Mit der gefundenen Metallfolie könnte, so erklärte Gutachter Sieler, ein wichtiges Indiz dafür gefunden sein, dass die Versuche der ARGE LOS Süd die Lamelle 11 in die Fuge zwischen den Lamellen 10 und 12 einzulassen. Die Metallfolie, fünf Millimeter dick und 45 Meter lang gehört zu den weichen Bauteilen und hat während der Bauarbeiten zwei wesentliche Aufgaben. Sie sorgt für einen sauberen Abschluss der Lamellen und der Betonnierarbeiten. Zum anderen dient die in der Mitte liegende Fuge dazu, den so genannten "Greifer" zu fixieren und damit für einen passgenauen Einbau zu sorgen. Schon im Februar hatten die Untersuchungen der KVB ergeben, dass im Bereich der Lamelle 11 rund 60 Zentimeter Beton fehlten. Das lag wohl daran, dass man nach dem fehlgeschlagenen Versuch des Einbaus der Lamelle 11 eine andere um rund 60 Zentimeter weniger breite Lamelle zurückgriff. Warum die Metallfolie zerstört wurde, darüber kann Sieler nur spekulieren. So könnte der Greifer der Lamelle 11 die Folie zerrissen haben. Möglich ist aber auch, dass die zwischenzeitlich angeordneten Meißelarbeiten die Folie zerstörten. Eine gesicherte Erkenntnis sei das allerdings nicht. "Es verstärkt die bereits früher geäußerte Vermutung. Wir müssen allerdings die endgültige Klärung abwarten". Auffällig ist außerdem, dass die Abstände zwischen den Lamellen 10 und 12 ungleich sind.

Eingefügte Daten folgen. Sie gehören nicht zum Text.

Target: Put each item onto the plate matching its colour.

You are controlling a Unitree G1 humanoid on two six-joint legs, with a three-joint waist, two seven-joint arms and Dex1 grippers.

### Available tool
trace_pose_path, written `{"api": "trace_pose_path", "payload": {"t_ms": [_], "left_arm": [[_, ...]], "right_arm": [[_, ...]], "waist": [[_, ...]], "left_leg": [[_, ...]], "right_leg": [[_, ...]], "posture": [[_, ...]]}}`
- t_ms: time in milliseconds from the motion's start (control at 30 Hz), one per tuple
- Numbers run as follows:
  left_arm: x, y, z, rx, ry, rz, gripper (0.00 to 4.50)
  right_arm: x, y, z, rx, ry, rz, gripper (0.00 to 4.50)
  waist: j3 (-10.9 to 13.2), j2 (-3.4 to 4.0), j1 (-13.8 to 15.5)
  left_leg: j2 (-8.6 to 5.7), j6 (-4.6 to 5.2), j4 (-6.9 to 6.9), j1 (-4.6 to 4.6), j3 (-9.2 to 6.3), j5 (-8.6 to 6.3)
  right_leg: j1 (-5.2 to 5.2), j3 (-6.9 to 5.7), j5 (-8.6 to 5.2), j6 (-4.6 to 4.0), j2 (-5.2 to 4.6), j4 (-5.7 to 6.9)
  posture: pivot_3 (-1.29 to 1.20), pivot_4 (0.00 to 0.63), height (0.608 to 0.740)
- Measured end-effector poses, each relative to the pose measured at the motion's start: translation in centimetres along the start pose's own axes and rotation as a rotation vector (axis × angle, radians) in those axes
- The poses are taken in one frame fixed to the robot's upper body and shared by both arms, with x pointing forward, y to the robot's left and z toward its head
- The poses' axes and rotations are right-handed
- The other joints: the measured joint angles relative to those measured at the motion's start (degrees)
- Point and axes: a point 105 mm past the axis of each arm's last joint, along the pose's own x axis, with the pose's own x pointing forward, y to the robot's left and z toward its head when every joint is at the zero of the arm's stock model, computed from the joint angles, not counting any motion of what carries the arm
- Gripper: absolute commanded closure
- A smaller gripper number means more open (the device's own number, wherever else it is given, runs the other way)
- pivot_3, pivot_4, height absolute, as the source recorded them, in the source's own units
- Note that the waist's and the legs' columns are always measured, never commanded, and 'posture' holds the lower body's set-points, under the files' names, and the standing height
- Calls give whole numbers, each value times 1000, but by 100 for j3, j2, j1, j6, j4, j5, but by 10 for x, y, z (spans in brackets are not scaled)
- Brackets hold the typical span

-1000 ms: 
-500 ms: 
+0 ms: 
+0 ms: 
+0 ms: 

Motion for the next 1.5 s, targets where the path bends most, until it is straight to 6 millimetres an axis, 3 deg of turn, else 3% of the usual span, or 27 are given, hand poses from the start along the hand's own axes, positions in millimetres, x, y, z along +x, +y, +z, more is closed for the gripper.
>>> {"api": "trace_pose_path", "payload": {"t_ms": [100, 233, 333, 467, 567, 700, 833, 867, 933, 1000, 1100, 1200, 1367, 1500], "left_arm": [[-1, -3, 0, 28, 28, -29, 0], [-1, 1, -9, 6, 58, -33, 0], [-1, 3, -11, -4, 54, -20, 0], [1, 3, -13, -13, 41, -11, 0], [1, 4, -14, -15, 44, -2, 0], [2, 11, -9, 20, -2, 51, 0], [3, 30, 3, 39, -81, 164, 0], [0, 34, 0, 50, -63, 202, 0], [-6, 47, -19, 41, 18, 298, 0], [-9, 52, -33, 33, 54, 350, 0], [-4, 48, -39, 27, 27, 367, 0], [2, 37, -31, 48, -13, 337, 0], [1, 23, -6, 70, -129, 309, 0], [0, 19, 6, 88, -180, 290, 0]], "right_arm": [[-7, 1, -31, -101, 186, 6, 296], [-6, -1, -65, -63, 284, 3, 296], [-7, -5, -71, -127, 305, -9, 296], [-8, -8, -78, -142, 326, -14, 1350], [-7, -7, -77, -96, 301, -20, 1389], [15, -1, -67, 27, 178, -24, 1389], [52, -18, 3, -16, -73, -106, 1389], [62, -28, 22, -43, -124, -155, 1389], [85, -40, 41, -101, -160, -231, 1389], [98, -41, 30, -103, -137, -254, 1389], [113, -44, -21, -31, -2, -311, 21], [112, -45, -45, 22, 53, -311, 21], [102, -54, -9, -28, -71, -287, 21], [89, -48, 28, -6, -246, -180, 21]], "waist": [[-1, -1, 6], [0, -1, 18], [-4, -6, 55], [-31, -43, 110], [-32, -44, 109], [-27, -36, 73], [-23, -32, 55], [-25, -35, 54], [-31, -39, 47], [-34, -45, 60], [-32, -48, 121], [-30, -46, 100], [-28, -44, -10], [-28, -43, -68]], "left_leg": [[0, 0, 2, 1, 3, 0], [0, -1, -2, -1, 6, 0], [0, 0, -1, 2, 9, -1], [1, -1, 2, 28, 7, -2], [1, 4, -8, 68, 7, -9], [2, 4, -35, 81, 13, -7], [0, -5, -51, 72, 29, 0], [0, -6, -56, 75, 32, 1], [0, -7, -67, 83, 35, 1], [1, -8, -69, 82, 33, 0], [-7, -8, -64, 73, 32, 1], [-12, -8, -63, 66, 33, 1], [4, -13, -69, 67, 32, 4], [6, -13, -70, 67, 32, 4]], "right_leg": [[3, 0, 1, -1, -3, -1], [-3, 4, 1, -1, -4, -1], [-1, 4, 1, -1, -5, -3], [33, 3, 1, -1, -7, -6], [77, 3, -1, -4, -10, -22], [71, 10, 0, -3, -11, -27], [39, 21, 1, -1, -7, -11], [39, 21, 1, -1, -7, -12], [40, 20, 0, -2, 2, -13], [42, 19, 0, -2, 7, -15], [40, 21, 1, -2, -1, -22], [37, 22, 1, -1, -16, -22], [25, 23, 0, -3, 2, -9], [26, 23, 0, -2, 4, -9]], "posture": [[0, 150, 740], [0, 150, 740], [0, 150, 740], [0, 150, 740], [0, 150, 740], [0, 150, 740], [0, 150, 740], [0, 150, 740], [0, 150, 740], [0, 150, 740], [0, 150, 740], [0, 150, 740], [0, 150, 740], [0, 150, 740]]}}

Während sie im oberen Bereich noch bei komfortablen 3,45 Meter liegen, waren sie an der nun freigelegten Fundsstelle bereits sieben Zentimeter geringer. Am Fuß, so schätzt Sieler, dürften es lediglich 3,30 Meter sein. Das würde erklären, warum die 3,40 Meter breite Lamelle dort nicht hineinpasste und man stattdessen eine kleinere Lamelle mit einer Breite von lediglich 2,80 Meter einsetzte. Auch wenn eine solche Vorgehensweise aus Sicht des TÜV-Experten nicht völlig unüblich ist, fällt die Vermutung des Experten eindeutig aus. "Das ist ein deutliches Indiz, dass was faul ist", so Sieler abschließend.